The latest turmoil on Twitter appears to have opened up opportunities for Mr. Zuckerberg for Threads.

Meta executives have been discussing ways to capitalize on the chaos on Twitter since last year, including by building a counter service. “Twitter is in crisis and Meta needs a comeback,” one Meta employee wrote in an internal post last year, according to a report in December by The New York Times. “LET'S GO FOR THEIR BREAD AND BUTTER.”

That has resulted in Threads, a crash project that left Instagram and internally codenamed Project 92. Users will be able to log in to Threads using their Instagram account, according to a photo preview of the app shown on Apple's App Store.

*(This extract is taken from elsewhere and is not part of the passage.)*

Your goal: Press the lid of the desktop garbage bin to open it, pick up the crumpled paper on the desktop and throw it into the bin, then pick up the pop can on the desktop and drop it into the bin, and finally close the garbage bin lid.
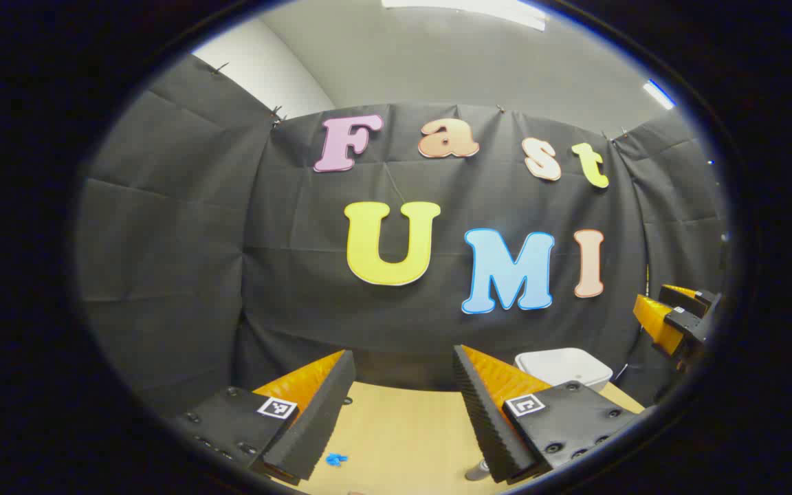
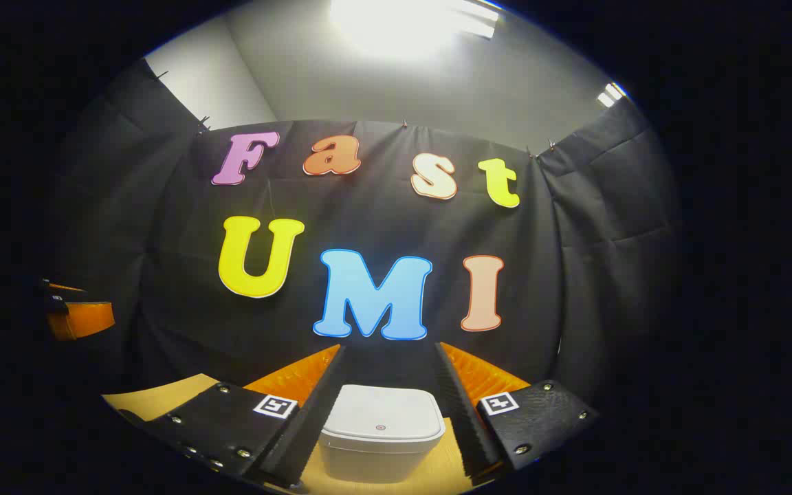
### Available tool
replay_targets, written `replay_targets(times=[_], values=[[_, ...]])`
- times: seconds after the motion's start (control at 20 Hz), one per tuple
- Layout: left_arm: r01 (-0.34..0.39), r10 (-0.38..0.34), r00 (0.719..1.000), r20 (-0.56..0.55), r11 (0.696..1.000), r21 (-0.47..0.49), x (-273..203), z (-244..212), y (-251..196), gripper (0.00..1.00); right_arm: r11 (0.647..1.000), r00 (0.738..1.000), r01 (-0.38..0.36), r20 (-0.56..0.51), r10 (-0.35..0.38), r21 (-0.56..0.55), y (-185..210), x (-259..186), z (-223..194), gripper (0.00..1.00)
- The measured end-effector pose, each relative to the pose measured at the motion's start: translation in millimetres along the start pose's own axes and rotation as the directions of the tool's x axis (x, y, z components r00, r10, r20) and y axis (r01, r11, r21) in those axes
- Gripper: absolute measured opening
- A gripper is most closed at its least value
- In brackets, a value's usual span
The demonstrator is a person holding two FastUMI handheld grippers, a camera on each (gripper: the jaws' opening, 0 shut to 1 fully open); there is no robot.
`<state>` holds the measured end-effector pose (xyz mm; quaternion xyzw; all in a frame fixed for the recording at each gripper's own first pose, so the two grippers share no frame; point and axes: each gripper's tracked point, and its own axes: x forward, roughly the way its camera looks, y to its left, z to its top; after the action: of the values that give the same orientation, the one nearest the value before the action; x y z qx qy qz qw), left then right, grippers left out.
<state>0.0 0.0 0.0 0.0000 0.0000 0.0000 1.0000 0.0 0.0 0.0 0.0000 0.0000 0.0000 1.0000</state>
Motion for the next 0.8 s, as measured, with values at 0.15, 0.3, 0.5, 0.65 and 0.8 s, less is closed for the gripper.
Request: replay_targets(times=[0.15, 0.3, 0.5, 0.65, 0.8], values=[[0.0, 0.0, 1.0, -0.002, 1.0, 0.0, -3.2, 0.3, -3.0, 0.94, 1.0, 0.999, -0.028, -0.017, 0.028, 0.007, 6.8, 3.6, -5.1, 0.67], [-0.004, 0.004, 1.0, -0.011, 1.0, -0.001, -2.2, -1.8, -4.5, 0.95, 0.998, 0.998, -0.052, -0.042, 0.053, 0.029, 13.4, 4.8, -12.0, 0.52], [-0.006, 0.006, 1.0, -0.021, 1.0, 0.004, -2.3, -5.5, -5.6, 0.94, 0.996, 0.995, -0.084, -0.051, 0.086, 0.035, 19.3, 8.3, -15.4, 0.46], [0.003, -0.003, 1.0, -0.029, 1.0, 0.021, 0.0, -7.8, -9.7, 0.94, 0.995, 0.995, -0.086, -0.051, 0.088, 0.055, 18.9, 10.8, -20.2, 0.46], [0.025, -0.024, 0.999, -0.035, 0.999, 0.034, 4.9, -9.1, -17.1, 0.99, 0.993, 0.994, -0.075, -0.069, 0.081, 0.091, 18.4, 16.1, -27.4, 0.46]])
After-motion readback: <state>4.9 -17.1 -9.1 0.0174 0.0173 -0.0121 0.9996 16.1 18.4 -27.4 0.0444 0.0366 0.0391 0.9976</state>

Meta executives previously characterized the app as a “reasonably executed” version of a public-facing social network, in a not-so-subtle jab at Mr Musk's erratic behavior.

Musk and Twitter did not immediately respond to requests for comment. But Threads quickly gained attention online, with Jack Dorsey, Twitter co-founder, tweet app data policy screenshot and Mr. Musk responded“Yes.”

A spokesperson for Meta did not immediately respond to a request for comment.

Meta launched Threads while facing challenges of its own. Silicon Valley companies have invested heavily in moving into the so-called metaverse, digital immersive worlds. But the move was met with skepticism, given the metaverse is far from mainstream.

In recent months, Zuckerberg has also slashed costs at Meta and grappled with questions about whether the company is falling behind in the artificial intelligence race. In an employee meeting last month, he tried to rally the workforce by explaining last year's mass layoffs and laying out his vision for how Meta work in AI would mesh with his plans for the metaverse.

Even with the challenges, Meta remains Twitter's most credible competitor, with deep pockets and an audience of over three billion people who use Facebook, Instagram, or any other app. Other platforms trying to exploit Twitter's weaknesses — such as Tumblr, Nostr, Spill, Mastodon, and Bluesky — are all much smaller than Meta.

“Despite the decline, Facebook still has a very large user base,” said Mr. Paskalis from AJL Advisory. Its large number of users, he added, would mean that its clone application “would achieve success at the expense of Twitter”.

Facebook and Twitter have been at odds for years in trying to capture the latest online conversation. In the early days of Twitter, Mr. Zuckerberg offered to buy the company, but was turned down. Prior to the 2016 US presidential election, Facebook also made a big push to feature live products and trending topics at political events and on television.

Since then, Zuckerberg has focused efforts such as live-streaming video — an area Twitter is also pursuing — and trending hashtags to allow users to explore topics that have gone viral on Facebook and Instagram.

Mr. Zuckerberg and Mr. Musk may face off another way: in the ring.

The two men were discussing the possibility of sparring in a mixed martial arts match, according to Dana White, president of the Ultimate Fighting Championship sports franchise. While no date has been set yet, the tech billionaire has privately stated to Mr. White that they are willing to fight each other, and a series of events takes shape.